> _TASK PROMPT_
Reproduce the first line of the entries that follow and each later line, word for word, ending with the one containing "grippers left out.".

*** GIVEN RECORDS ***

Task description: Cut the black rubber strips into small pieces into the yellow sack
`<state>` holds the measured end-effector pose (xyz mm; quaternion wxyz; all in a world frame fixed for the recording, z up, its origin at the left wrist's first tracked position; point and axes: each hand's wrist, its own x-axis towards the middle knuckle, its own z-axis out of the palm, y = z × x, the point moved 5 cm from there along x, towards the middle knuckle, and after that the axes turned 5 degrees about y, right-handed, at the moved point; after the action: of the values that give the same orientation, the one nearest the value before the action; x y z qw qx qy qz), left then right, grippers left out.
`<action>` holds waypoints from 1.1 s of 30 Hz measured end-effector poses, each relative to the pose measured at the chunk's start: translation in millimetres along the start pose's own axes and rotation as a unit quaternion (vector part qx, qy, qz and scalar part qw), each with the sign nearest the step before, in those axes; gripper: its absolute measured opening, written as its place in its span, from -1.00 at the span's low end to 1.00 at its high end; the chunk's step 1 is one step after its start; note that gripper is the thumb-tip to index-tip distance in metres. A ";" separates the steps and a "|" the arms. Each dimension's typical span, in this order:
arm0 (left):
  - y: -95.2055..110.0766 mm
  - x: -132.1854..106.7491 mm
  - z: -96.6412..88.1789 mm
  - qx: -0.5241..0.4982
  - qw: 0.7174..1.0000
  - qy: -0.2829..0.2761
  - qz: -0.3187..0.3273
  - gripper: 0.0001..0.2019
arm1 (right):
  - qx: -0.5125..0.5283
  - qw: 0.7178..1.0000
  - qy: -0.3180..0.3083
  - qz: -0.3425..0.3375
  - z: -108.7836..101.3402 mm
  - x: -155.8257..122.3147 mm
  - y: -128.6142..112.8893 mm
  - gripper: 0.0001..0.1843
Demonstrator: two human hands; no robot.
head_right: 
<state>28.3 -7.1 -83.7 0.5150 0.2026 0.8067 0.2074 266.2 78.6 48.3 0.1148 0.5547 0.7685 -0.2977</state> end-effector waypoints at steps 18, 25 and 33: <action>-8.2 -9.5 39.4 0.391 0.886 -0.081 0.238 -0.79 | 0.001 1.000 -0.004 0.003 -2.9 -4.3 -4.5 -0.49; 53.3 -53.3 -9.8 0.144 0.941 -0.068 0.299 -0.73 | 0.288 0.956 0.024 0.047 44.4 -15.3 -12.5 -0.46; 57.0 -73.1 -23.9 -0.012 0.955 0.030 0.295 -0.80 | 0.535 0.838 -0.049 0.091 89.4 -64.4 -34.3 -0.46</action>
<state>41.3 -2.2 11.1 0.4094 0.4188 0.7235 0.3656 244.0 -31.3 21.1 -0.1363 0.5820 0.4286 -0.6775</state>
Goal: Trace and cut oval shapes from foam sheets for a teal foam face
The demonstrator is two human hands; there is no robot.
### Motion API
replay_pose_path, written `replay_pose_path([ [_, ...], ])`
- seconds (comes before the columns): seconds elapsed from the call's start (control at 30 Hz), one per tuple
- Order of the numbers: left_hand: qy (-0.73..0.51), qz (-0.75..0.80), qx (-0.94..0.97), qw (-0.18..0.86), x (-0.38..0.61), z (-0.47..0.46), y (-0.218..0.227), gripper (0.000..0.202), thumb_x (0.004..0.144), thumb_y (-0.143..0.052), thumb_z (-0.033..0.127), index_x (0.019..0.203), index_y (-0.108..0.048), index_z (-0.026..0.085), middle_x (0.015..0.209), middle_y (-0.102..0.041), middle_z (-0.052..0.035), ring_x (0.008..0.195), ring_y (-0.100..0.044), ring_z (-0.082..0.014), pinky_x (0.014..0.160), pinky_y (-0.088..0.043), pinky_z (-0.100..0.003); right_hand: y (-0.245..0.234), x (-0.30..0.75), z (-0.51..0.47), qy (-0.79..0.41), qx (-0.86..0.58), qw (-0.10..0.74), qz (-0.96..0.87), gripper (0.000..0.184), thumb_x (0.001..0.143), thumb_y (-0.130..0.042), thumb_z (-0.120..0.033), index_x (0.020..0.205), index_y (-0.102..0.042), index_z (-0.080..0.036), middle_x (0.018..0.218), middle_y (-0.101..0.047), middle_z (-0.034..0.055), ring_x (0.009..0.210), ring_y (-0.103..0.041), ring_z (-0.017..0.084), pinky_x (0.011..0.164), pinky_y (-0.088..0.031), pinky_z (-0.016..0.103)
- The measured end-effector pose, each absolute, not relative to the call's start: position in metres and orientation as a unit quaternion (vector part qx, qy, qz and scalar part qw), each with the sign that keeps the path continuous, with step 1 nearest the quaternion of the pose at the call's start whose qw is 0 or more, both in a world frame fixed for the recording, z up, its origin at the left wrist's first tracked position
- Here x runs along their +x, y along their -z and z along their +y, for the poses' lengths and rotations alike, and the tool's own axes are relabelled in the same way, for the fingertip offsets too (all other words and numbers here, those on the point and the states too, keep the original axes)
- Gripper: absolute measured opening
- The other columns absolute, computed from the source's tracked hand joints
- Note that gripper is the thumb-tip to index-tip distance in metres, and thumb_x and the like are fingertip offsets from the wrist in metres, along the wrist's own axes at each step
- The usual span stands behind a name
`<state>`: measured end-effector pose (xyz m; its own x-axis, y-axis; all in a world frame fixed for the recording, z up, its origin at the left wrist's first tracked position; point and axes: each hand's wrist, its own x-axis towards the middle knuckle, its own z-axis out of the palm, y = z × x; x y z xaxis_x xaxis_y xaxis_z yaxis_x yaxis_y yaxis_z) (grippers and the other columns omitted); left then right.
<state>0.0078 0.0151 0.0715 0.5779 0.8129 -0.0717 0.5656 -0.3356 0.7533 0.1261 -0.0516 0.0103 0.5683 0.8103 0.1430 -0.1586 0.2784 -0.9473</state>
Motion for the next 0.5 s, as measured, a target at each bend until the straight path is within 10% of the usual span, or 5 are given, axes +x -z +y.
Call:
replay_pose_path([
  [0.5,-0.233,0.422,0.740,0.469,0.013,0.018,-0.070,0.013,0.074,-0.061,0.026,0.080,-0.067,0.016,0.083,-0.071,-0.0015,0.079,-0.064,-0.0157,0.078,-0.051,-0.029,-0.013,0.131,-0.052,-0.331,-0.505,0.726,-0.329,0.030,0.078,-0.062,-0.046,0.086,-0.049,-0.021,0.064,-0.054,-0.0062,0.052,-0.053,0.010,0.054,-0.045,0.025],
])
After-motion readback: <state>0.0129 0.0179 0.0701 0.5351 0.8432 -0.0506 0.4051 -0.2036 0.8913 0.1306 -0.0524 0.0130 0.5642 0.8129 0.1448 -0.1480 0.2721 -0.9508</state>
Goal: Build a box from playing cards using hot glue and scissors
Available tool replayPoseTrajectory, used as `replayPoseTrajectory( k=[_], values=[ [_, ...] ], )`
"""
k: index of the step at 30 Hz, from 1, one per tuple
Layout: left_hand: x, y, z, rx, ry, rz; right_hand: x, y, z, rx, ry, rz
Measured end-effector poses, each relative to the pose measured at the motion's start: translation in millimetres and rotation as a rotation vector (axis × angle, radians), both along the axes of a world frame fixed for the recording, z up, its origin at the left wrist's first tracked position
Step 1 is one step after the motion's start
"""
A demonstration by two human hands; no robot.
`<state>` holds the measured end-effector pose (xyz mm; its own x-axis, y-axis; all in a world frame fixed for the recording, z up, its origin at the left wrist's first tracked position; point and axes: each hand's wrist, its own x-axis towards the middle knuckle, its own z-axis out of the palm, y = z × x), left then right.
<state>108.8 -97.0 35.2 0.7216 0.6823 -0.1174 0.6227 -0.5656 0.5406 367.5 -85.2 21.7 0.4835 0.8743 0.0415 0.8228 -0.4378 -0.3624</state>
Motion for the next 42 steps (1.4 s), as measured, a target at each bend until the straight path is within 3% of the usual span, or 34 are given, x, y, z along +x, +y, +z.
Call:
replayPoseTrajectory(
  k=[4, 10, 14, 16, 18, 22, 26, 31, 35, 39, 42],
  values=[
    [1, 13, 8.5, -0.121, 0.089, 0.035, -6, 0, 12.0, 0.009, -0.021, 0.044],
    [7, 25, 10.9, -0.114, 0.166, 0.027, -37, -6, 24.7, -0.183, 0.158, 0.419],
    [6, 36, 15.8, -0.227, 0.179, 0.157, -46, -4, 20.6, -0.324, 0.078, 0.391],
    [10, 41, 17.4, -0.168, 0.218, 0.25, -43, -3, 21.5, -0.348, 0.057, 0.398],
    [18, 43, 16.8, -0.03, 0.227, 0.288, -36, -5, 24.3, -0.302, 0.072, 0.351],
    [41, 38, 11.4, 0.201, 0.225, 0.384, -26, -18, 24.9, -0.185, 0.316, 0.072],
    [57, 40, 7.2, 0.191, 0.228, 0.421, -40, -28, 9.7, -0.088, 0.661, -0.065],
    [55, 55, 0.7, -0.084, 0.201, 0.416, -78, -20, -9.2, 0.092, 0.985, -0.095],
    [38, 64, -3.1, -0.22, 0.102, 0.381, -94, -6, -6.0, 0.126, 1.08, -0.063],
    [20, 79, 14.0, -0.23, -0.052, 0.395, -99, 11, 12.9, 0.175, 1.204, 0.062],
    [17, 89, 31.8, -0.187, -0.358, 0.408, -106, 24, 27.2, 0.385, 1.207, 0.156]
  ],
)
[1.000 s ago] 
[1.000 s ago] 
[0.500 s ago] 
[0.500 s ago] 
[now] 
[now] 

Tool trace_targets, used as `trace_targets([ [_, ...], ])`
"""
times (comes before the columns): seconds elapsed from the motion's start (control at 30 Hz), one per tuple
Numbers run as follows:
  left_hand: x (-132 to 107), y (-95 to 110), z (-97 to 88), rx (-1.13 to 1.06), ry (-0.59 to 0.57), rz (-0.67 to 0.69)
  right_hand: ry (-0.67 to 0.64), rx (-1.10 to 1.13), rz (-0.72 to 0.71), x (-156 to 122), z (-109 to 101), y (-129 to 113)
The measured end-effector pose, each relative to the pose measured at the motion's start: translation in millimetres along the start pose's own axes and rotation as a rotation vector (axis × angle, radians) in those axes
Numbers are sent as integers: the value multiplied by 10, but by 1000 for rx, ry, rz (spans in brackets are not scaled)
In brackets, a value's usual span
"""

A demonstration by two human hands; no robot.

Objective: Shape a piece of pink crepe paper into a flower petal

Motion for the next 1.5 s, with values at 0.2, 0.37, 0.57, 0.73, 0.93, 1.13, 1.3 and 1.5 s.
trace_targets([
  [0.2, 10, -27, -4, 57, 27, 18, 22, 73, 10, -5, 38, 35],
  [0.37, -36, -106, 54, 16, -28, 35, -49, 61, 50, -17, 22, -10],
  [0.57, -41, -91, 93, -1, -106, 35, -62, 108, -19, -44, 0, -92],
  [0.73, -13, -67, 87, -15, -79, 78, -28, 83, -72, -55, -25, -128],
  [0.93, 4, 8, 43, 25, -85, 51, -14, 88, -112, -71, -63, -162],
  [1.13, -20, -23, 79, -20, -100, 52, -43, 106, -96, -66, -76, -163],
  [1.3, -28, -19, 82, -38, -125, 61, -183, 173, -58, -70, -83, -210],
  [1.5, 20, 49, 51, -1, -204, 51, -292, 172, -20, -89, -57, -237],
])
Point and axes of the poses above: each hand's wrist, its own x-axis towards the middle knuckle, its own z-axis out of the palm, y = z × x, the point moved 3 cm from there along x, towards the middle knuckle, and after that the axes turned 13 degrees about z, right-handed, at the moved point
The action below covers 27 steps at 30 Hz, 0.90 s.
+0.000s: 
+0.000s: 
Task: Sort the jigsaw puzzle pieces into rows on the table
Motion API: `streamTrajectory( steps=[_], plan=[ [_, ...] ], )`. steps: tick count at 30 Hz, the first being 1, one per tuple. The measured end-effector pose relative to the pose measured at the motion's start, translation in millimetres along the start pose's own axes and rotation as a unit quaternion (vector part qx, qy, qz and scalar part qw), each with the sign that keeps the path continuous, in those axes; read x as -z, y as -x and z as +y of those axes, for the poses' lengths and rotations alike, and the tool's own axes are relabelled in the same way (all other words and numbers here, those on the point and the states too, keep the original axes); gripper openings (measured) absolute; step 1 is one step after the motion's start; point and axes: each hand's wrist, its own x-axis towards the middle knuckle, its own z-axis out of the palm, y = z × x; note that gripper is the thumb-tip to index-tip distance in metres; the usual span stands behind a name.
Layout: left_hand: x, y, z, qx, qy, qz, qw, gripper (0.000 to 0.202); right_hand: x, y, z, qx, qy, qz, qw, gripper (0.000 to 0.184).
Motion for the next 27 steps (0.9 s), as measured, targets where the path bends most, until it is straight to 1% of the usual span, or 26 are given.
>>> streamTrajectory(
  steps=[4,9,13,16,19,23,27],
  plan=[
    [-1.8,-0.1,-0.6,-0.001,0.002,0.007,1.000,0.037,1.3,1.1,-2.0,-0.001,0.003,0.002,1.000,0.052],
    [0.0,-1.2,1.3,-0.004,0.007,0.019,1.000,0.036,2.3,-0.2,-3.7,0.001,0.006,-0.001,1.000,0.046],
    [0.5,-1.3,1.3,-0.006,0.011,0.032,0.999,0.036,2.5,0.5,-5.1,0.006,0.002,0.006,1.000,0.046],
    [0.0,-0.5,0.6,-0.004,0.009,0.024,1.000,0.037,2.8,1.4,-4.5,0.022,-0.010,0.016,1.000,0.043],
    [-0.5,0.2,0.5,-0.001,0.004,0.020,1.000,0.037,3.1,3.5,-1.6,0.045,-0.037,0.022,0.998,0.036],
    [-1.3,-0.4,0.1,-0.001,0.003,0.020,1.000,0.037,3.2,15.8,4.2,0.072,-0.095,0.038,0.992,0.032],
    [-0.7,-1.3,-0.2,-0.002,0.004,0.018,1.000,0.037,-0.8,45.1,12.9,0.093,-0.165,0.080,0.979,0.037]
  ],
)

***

> _ANSWER TO THIS PROBLEM_
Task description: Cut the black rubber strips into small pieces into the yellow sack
`<state>` holds the measured end-effector pose (xyz mm; quaternion wxyz; all in a world frame fixed for the recording, z up, its origin at the left wrist's first tracked position; point and axes: each hand's wrist, its own x-axis towards the middle knuckle, its own z-axis out of the palm, y = z × x, the point moved 5 cm from there along x, towards the middle knuckle, and after that the axes turned 5 degrees about y, right-handed, at the moved point; after the action: of the values that give the same orientation, the one nearest the value before the action; x y z qw qx qy qz), left then right, grippers left out.

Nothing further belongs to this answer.